(Records from a data collection)
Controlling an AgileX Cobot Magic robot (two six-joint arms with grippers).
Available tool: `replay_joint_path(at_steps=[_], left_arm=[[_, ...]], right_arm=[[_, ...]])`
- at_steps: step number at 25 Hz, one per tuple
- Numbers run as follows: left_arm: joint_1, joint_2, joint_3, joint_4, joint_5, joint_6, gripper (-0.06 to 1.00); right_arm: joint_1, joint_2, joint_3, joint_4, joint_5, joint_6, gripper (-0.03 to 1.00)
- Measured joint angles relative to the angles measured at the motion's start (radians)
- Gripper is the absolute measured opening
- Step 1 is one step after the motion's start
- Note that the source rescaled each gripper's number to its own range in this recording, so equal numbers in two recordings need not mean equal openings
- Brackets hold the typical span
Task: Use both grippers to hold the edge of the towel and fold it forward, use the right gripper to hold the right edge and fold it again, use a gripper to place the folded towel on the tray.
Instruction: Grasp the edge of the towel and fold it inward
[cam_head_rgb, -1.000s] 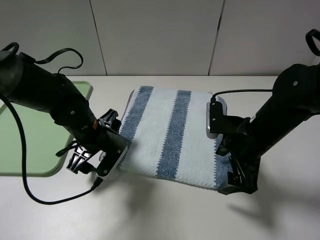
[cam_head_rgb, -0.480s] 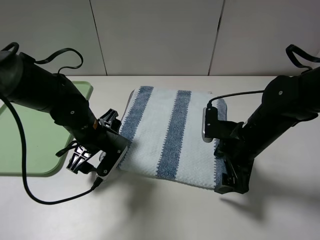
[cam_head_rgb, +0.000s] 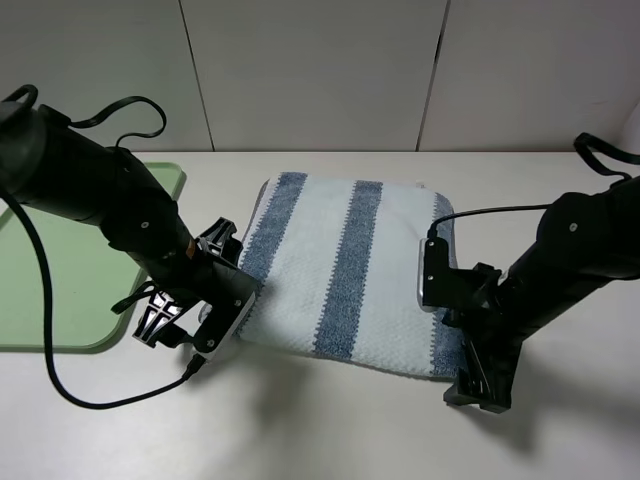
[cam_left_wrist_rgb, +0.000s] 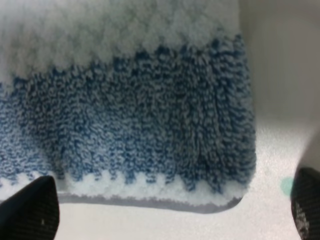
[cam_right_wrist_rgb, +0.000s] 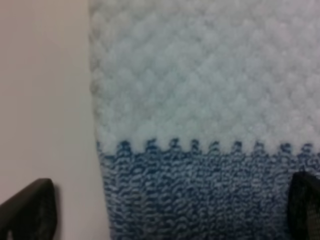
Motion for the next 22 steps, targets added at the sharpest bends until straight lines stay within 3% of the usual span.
replay_joint_path(at_steps=[11,22], left_arm=[[0.000,0.000,0.000,0.000,-0.001,0.000,0.91],[0.000,0.005,0.000,0.000,-0.001,0.000,0.55]], right_arm=[[0.000,-0.004,0.022,0.006,-0.040,0.000,1.00],[0.000,-0.004,0.022,0.013,-0.055,0.002,0.97]])
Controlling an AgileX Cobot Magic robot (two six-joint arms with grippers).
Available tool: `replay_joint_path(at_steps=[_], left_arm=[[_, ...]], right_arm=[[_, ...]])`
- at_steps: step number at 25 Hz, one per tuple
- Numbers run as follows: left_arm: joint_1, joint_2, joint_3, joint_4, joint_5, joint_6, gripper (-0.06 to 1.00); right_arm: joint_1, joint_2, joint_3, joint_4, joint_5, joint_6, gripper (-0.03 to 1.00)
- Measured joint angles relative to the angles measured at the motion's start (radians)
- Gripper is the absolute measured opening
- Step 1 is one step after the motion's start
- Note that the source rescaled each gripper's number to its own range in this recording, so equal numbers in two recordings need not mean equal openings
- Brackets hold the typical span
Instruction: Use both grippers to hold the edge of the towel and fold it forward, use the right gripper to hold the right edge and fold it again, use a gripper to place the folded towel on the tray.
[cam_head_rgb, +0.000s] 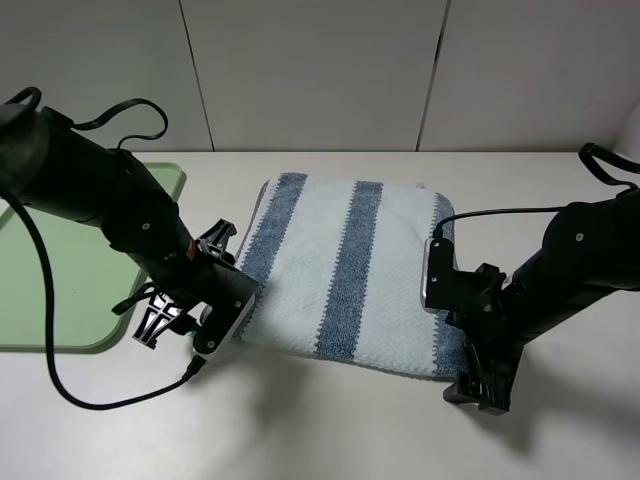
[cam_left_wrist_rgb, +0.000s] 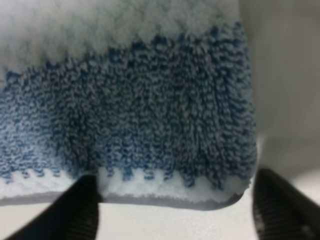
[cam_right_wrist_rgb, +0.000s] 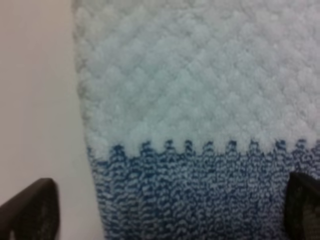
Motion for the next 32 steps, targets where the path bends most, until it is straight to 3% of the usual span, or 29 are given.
replay_joint_path(at_steps=[5,9,15,17,32], left_arm=[[0.000,0.000,0.000,-0.004,0.000,0.000,0.29],[0.000,0.000,0.000,-0.049,-0.005,0.000,0.07],[0.000,0.000,0.000,-0.084,0.005,0.000,0.00],[0.000,0.000,0.000,-0.085,0.008,0.000,0.00],[0.000,0.000,0.000,-0.099,0.025,0.000,0.00]], right_arm=[[0.000,0.000,0.000,0.011,-0.018,0.000,0.85],[0.000,0.000,0.000,0.017,-0.042,0.000,0.62],[0.000,0.001,0.000,0.018,-0.038,0.000,0.12],[0.000,0.001,0.000,0.018,-0.025,0.000,0.01],[0.000,0.000,0.000,0.018,0.009,0.000,0.00]])
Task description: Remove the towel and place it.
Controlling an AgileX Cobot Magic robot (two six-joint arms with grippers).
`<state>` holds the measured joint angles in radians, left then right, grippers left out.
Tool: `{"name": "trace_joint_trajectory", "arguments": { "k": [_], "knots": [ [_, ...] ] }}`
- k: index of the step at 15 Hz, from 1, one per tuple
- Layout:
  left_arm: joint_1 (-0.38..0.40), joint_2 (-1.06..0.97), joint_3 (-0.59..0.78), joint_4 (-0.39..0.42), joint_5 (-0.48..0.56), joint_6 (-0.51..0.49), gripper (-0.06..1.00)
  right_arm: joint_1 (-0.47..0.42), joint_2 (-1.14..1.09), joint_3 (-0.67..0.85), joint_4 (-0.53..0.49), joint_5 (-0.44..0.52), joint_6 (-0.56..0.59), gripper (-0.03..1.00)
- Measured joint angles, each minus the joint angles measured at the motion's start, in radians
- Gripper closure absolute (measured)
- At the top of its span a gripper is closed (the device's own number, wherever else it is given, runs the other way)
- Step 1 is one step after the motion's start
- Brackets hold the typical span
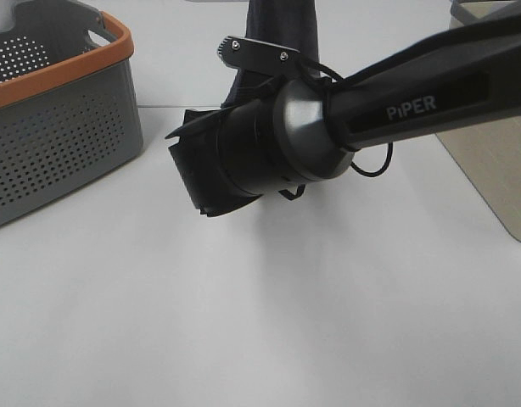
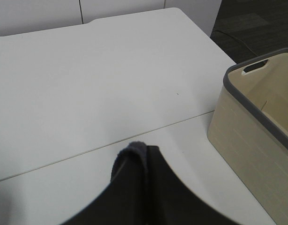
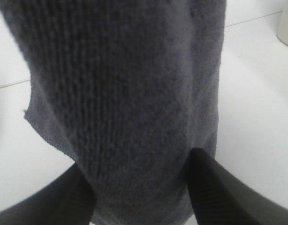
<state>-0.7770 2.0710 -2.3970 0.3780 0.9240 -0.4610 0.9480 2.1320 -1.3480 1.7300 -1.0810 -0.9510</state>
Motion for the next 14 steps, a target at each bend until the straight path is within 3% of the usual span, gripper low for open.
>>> {"name": "trace_joint_trajectory", "arguments": {
  "k": [5, 7, 9, 12, 14],
  "knots": [
    [0.003, 0.0, 0.0, 0.051, 0.006, -0.002, 0.94, 0.0, 0.0, 0.0, 0.02, 0.0, -0.203, 0.41],
    [0.003, 0.0, 0.0, 0.064, 0.007, 0.001, 0.94, 0.0, 0.0, 0.0, 0.022, 0.0, -0.264, 0.47],
    [0.003, 0.0, 0.0, 0.077, 0.008, 0.005, 0.94, 0.0, 0.0, 0.0, 0.022, 0.0, -0.345, 0.57],
    [0.003, 0.0, 0.0, 0.092, 0.021, 0.005, 0.94, 0.0, 0.0, 0.0, 0.022, 0.0, -0.472, 0.89],
    [0.012, 0.0, 0.0, 0.103, 0.022, 0.005, 0.94, 0.0, -0.001, 0.0, 0.022, 0.014, -0.532, 0.94]
  ]
}}
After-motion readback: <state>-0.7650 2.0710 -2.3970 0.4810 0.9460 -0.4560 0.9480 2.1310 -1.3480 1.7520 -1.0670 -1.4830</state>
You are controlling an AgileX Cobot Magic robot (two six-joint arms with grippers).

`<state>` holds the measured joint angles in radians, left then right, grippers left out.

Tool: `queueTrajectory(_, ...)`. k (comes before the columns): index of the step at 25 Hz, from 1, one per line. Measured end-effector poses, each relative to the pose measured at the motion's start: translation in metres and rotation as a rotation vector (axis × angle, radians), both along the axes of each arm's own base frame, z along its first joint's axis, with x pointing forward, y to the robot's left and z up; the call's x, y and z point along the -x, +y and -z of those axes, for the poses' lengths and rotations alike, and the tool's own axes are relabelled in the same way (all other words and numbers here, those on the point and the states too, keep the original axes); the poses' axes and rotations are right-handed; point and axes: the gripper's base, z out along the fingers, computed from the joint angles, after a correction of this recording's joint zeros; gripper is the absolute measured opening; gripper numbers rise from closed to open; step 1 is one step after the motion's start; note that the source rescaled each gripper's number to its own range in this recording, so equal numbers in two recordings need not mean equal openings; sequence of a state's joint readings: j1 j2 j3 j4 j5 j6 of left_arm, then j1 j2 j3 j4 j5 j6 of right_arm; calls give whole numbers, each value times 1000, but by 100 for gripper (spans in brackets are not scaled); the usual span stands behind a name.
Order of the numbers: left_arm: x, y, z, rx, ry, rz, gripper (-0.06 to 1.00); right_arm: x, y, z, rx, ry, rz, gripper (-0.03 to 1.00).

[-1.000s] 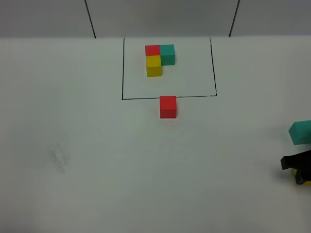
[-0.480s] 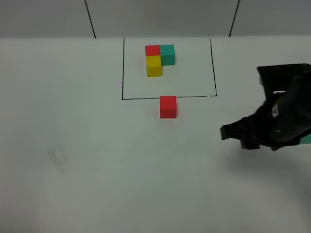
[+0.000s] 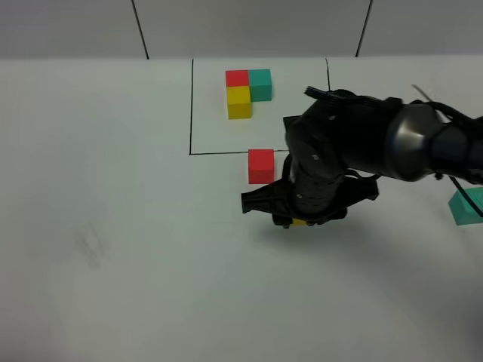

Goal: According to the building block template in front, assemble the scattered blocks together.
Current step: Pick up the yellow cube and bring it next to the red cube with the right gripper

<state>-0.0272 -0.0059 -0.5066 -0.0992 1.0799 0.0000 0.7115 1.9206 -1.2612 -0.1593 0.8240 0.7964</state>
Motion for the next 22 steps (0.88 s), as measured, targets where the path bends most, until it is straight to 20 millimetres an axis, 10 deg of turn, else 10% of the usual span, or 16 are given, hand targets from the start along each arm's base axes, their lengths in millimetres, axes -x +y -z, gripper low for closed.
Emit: queueTrajectory(22,0,0,0,-4,-1,3,78,-22,42,46,-63,-65,-23,2)
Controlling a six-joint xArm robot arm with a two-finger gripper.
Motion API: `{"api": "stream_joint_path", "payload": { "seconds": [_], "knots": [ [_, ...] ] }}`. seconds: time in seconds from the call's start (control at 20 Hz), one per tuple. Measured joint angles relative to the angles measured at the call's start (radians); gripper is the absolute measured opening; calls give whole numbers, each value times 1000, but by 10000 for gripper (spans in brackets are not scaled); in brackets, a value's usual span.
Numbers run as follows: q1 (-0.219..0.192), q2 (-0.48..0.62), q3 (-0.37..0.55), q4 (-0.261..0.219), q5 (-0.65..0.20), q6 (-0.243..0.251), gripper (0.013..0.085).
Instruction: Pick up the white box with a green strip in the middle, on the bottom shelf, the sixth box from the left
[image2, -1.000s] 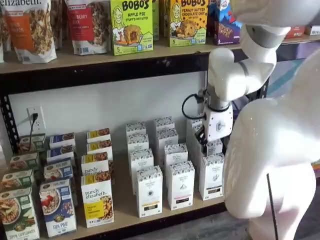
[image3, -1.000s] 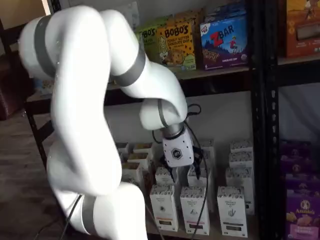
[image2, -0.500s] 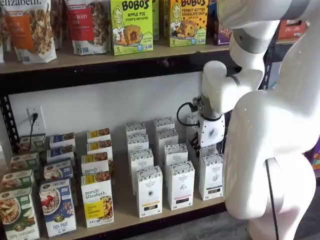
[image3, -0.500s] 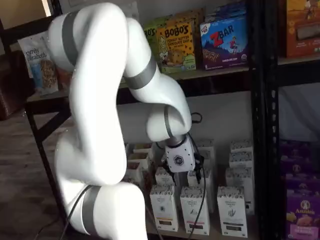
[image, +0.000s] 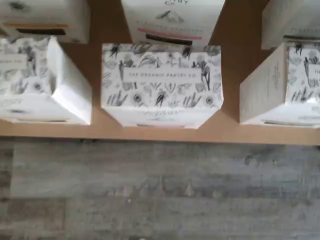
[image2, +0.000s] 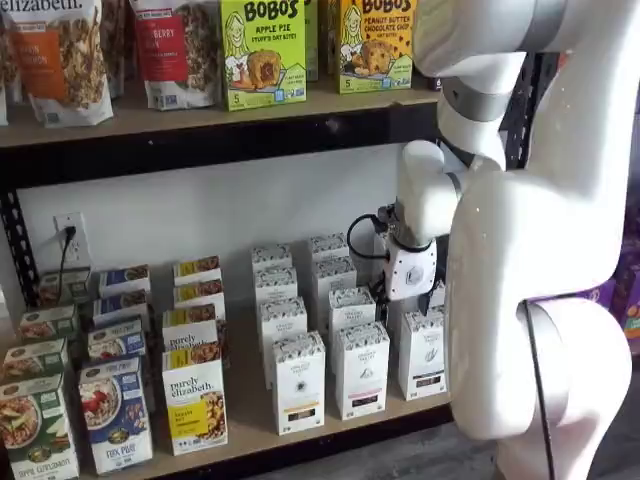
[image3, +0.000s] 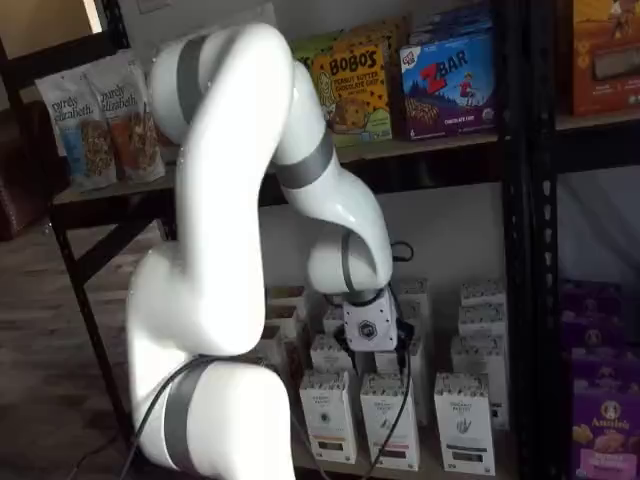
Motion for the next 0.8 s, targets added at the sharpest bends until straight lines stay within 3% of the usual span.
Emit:
{"api": "stream_joint_path", "payload": {
  "seconds": [0.25, 0.6, 0.8],
  "knots": [
    [-26, 122, -106, -47, -5, 19, 850],
    [-107, 271, -256, -85, -16, -23, 850],
    [-141, 333, -324, -10, -8, -130, 850]
  ]
}}
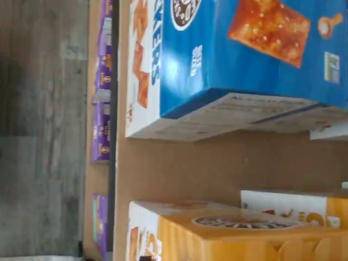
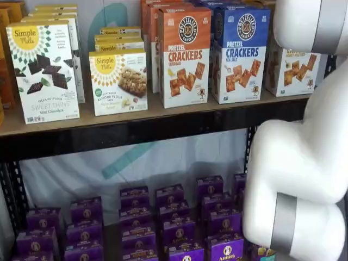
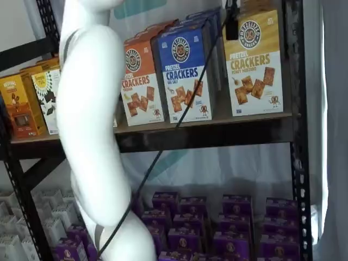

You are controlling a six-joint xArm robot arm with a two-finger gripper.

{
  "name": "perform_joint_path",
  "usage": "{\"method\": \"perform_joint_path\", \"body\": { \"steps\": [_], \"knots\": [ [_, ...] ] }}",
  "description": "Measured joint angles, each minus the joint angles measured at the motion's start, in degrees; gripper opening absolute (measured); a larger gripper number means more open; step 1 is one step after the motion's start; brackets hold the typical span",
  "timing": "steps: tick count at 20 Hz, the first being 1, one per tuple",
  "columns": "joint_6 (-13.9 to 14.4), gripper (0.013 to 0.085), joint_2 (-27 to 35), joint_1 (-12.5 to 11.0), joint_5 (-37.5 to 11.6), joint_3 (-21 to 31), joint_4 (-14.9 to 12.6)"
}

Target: Retrieve the yellow and white box located on the top shelf, the sixth one from the left

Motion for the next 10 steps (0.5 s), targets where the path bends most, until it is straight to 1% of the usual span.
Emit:
{"method": "perform_joint_path", "body": {
  "steps": [2,5,10],
  "knots": [
    [0.27,0.0850,0.98,0.51,1.84,-1.82,-1.52],
    [0.38,0.0850,1.65,1.08,3.20,-3.15,-3.31],
    [0.41,0.0850,2.28,1.50,4.85,-4.37,-4.94]
  ]
}}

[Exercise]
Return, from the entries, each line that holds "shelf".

[Task answer]
Instruction: Pick up the white box with a green strip in the middle, on the bottom shelf, the sixth box from the left
Target: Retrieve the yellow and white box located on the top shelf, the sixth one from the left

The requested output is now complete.